To some extent, the problem with cache coherence is linked with dallying. Let us examine a problem with dallying. Suppose a process makes a write to some file A and immediately after the write, the system crashes. Did that write go through? Because of dallying, the write is only committed to cache and not to disk. The write that we thought succeeded did not actually do what we expected, and we lost the changes we wanted made.

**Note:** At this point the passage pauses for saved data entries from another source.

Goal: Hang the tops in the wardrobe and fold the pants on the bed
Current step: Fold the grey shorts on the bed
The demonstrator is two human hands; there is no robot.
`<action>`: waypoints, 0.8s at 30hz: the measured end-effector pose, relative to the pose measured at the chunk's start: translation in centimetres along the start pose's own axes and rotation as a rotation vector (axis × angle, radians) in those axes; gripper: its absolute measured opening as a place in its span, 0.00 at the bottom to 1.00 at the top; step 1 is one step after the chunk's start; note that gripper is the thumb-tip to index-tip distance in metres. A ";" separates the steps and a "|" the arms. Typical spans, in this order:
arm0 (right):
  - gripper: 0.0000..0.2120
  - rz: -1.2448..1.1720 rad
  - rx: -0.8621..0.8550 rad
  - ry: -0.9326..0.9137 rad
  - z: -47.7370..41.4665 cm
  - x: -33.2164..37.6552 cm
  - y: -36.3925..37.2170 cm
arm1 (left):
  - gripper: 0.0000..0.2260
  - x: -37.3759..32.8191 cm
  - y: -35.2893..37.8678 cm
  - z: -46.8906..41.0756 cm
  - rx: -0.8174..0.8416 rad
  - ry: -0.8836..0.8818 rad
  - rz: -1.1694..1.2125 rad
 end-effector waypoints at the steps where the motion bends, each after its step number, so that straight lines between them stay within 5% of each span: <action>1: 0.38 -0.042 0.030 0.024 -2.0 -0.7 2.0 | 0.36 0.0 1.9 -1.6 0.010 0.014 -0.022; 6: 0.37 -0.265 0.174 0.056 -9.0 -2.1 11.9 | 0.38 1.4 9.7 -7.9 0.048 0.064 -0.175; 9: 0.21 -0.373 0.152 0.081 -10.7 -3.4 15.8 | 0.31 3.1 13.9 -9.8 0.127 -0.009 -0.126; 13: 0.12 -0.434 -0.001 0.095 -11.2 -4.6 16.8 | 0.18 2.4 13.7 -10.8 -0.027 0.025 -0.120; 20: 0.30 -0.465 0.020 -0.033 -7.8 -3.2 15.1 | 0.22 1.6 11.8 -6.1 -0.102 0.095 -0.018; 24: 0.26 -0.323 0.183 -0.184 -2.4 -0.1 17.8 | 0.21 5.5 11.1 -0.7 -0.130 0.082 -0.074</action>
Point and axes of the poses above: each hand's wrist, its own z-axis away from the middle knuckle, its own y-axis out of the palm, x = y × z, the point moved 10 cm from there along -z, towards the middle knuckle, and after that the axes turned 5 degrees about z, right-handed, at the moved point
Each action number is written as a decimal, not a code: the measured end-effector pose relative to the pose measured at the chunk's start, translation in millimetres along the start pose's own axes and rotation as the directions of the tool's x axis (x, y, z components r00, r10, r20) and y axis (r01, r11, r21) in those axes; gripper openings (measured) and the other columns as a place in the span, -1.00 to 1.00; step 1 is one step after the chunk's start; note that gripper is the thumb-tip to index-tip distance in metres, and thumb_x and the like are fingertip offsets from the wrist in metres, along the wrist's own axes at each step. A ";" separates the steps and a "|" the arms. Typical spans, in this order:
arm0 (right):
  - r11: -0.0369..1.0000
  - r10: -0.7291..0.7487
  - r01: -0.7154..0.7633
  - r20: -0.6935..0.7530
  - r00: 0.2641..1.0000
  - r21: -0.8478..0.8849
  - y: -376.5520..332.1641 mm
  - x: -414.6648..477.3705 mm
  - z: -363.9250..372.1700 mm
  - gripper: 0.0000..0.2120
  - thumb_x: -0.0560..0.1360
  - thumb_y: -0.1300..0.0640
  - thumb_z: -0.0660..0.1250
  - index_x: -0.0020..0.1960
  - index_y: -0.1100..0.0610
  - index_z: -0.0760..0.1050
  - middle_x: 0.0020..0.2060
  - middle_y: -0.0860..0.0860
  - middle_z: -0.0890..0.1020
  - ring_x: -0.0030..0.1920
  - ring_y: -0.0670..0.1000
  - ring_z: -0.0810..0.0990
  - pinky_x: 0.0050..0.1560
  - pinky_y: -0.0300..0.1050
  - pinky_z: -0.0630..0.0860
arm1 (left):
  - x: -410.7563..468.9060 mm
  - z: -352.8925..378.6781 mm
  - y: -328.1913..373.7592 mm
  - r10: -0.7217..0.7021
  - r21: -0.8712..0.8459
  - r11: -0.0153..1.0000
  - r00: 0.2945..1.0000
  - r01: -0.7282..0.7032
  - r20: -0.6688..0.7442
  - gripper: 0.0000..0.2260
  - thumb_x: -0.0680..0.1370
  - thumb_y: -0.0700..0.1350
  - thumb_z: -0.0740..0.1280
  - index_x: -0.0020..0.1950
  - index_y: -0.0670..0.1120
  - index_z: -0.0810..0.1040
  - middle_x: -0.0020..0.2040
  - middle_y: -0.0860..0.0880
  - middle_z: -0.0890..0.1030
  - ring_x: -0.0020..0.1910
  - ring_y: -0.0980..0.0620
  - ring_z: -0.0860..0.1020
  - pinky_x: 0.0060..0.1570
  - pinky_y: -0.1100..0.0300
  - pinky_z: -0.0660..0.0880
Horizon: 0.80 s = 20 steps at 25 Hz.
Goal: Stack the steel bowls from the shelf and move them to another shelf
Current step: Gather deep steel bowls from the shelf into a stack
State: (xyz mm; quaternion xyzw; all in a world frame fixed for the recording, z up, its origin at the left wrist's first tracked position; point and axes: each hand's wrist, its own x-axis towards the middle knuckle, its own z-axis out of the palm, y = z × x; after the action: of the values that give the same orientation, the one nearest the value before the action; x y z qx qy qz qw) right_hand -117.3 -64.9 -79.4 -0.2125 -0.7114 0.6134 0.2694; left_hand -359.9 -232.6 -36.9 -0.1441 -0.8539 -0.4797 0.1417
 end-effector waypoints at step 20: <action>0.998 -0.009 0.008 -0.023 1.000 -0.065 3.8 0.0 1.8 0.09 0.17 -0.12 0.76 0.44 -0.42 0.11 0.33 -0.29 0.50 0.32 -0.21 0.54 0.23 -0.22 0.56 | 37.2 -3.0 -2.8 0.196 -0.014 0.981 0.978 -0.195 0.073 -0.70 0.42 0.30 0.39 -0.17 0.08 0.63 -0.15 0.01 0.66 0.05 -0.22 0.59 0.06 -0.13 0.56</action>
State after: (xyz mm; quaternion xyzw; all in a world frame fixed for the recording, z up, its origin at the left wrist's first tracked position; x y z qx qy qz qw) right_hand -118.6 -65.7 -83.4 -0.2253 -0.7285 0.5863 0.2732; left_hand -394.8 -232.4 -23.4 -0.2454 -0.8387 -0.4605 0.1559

What are some possible fixes? We can turn off dallying (there are system calls to do this), but that makes things really slow. We introduced dallying so that performance would be a lot better. How about write barriers? There is a sync() system call that flushes all writes to disk. Unfortunately, this is too global of a solution. It flushes ALL writes across all processes to disk, when we really only want to flush one write to disk, and we would have to wait for all of those writes to finish. Lucky for us, there is the system call fsync(fd) which flushes all cache associated with the file descriptor fd to disk. In addition, there is also fdatasync(fd), which is similar to fsync but does not update the metadata (e.g. last access time) and only flushes the data associated with fd to disk.

Filesystem Design

Recently, IBM announced the production of a 120 petabyte filesystem. How did they go about creating such a monstrous filesystem? First they needed to find the hardware that was both cheap and fast. They found this in a 600 GB hard drive. To reach the commissioned capacity of 120 PB, 200,000 of these drives were needed.

Problems?

A simple filesystem

We can model the physical disk as a big array of 512 byte sectors. All files will be stored contiguously, and we reserve sectors at the beginning of the disk for directory listings. These reserve sectors will serve as an array of directory entries, each of which describes a file and takes up 256 bytes (2 directory entries per sector). The first bit of the directory entry describes whether or not the entry is in use, and the directory entry stores the start sector, length, name, and timestamp of a particular file.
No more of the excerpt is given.